Kaya'yı arkamda sakladım. Annalise'nin sahne yapma eğiliminde olduğunu biliyordum. Bu, her zaman beni rahatsız eden bir şeydi. "Cade, burada olacağını bilmiyordum. Ama memnunum; belki son birlikte olduğumuz zamanki gibi yapabiliriz."
Parmaklarını kolumda gezdirmeye başladı. Bu iyiye işaret değildi. "Hadi ama. Geçen sefer hoşuna gitmişti. Benim de hoşuma gitmişti, sonuçta nişanlıyız." Aman Tanrım, umarım Kaya onun dudaklarını okumamıştır. Ama sonra korkunç bir hırıltı duydum. Kan dondurucuydu. Odadaki herkes dondu kaldı ve sahneye bakmaya başladı. Gerçekten Kaya mıydı o? Arkamı döndüm ve dişlerinin hala açık olduğunu gördüm.
İtiraf etmeliyim ki, bu kadar küçük birinin bu kadar vahşi ses çıkarması beni eğlendirdi. Eğer kavga olursa nasıl yapardı? Annalise oldukça iyi bir dövüşçüydü. Aslında, en iyilerden biriydi. Babası onu iyi eğitmişti.
Gerçek şu ki, bu yüzden bu evliliği kabul etmiştim. Bir eş bulamamıştım ve neredeyse otuz yaşındaydım. Annalise iyi bir seçim gibi görünüyordu. Babası oğulları olmayan bir alfaydı. Bu yüzden öldüğünde, sürüsü benim sürüme katılacaktı.
Ama şimdi gerçek eşimi bulduğum için Annalise ile asla evlenemezdim, zaten isteğim de yoktu. Kaya ile tanışmadan önce bile Annalise hakkında şüphelerim vardı. Güvenilmez görünüyordu. Kaya ile tanışmadan önce bile anlaşmayı bozmayı düşünüyordum.
"Sen misin?" diye sordu Annalise. Bu, salonda yankılanan başka bir tehditkar hırıltıya neden oldu. "Sakin ol." Şimdi çok huzursuz olan Kaya'ya dedi. Bana ne olduğunu sormak için baktı. Düz bir yüzle söyledim. "O benim eşim." Yüzü düştü.
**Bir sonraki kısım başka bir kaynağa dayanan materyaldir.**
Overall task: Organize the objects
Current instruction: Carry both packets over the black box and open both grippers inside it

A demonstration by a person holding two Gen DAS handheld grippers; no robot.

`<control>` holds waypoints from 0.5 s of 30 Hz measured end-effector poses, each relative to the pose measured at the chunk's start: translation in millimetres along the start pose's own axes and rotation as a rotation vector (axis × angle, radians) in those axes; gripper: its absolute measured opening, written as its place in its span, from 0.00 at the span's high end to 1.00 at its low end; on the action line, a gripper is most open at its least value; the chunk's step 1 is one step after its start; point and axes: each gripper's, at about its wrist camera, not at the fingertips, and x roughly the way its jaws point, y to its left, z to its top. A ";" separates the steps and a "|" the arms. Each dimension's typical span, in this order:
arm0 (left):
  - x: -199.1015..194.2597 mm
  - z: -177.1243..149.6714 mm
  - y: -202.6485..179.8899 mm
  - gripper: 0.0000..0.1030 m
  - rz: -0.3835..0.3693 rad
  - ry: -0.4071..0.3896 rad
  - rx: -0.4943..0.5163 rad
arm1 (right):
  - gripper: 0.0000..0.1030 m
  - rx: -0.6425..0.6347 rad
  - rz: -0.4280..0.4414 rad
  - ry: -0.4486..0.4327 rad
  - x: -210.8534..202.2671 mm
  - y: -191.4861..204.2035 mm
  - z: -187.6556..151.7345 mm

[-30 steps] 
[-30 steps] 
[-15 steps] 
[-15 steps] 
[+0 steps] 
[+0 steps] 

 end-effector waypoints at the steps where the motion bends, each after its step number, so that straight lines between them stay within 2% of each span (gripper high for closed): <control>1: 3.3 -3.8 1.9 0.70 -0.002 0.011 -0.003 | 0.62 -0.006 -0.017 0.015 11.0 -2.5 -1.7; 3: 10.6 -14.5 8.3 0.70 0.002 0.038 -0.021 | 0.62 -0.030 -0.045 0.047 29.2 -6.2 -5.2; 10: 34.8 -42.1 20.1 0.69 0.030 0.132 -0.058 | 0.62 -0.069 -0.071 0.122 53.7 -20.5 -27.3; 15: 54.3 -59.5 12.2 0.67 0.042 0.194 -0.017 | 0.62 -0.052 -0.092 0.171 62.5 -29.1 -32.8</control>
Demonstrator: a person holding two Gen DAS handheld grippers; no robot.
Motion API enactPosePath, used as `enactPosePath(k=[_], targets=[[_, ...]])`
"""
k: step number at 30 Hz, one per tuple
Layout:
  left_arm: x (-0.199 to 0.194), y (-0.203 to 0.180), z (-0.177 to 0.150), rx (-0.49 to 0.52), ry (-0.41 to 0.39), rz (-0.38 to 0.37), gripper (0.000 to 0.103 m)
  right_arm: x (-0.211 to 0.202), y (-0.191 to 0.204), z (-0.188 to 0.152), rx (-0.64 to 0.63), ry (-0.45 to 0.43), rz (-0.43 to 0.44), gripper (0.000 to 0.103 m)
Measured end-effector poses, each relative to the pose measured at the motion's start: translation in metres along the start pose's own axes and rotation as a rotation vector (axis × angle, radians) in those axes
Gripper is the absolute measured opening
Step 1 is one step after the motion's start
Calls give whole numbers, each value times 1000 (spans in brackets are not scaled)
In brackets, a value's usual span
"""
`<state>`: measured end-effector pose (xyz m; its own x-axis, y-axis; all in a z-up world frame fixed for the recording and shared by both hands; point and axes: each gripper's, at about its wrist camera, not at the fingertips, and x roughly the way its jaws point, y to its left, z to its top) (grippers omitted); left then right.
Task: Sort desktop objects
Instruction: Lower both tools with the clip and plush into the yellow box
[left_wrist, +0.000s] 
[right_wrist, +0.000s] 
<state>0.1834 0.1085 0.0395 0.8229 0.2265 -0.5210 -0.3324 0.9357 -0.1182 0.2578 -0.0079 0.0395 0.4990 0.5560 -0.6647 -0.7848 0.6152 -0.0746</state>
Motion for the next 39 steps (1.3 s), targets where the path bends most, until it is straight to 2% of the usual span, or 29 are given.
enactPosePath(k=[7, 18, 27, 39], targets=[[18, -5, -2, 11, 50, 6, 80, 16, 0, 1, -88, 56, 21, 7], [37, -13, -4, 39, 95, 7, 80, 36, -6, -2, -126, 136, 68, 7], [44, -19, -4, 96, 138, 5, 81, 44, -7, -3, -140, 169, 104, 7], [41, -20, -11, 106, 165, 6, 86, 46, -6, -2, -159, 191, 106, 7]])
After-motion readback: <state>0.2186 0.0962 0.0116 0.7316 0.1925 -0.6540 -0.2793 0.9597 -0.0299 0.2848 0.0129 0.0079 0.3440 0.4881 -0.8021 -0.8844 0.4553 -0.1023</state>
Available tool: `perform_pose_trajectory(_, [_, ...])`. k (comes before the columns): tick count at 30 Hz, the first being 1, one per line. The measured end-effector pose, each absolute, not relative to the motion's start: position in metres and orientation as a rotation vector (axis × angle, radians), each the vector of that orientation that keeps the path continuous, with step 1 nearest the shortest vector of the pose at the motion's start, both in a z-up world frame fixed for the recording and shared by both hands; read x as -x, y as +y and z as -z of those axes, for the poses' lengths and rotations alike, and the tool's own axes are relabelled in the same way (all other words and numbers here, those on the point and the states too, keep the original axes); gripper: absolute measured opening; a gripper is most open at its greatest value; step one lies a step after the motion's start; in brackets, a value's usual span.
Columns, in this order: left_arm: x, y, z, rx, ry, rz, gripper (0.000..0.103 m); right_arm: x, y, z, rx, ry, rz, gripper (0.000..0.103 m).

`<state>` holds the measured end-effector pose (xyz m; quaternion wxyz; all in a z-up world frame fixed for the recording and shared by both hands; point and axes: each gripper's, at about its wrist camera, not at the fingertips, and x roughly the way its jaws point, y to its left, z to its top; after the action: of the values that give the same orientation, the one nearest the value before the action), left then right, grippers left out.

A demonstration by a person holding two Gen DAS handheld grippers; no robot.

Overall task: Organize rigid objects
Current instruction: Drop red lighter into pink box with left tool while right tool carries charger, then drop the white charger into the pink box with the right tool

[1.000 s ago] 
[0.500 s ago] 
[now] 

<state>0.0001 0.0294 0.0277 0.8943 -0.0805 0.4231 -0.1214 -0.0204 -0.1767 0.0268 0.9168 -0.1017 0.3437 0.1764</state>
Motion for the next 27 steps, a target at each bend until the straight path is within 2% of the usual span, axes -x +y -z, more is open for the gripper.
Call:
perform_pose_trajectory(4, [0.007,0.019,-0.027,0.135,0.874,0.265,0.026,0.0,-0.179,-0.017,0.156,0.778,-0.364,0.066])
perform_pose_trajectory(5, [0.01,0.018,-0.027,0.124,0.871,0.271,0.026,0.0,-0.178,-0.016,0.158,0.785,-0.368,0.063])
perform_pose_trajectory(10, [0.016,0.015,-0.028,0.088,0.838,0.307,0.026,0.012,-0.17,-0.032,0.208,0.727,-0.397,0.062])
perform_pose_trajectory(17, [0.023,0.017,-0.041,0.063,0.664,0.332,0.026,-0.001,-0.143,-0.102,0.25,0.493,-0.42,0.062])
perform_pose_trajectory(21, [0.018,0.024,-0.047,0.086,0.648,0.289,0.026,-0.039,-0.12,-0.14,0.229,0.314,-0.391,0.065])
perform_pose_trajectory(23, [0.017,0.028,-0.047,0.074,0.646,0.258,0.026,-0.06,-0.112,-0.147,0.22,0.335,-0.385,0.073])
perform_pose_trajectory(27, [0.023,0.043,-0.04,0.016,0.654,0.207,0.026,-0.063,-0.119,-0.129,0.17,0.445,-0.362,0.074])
Sonra ağzından köpükler çıkan Kaya'ya tekrar baktı.
"Eşin mi?" Sonra Annalise tekrar bana baktı. Yavaşça yaklaştı ve koluma dokundu. "Ama biz evlenmeliyiz." Ondan uzaklaştım, ama yine bana yaklaştı. Sonra, bir anda, Kaya yürüyüp Annalise'in saçını bir eliyle tuttu ve diğer eliyle yüzüne vurdu. Bu Annalise'i sersemletti ve yere düştü.
Annalise kalktı ve Kaya'ya baktı. "Hemen dışarı." Kaya başını salladı ve ikisi çıkışa doğru yürüdü. Geri kalan kalabalık, ben de dahil, ne olacağını merak ederek onları takip ettik. "Cade, o kadın birkaç dakika içinde kötü durumda olacak. Sonrasında iyileştirici olduğundan emin olmalısın."
Yanımda duran Quill'i gördüm, dövüşü izlemeyi bekliyordu. İki kadına baktım. Annalise konuştu. "Kurtlar mı, insanlar mı?" Kaya sadece omuz silkti, sanki nasıl dövüştükleri umursamıyormuş gibi. Konuşmadığı için mi böyleydi, yoksa gerçekten umursamıyor muydu bilmiyordum. İki kadın birbirlerini çevrelemeye başladı. İnsan formunda dövüşmeye karar verdiler. Kim galip gelecek diye merak ediyordum.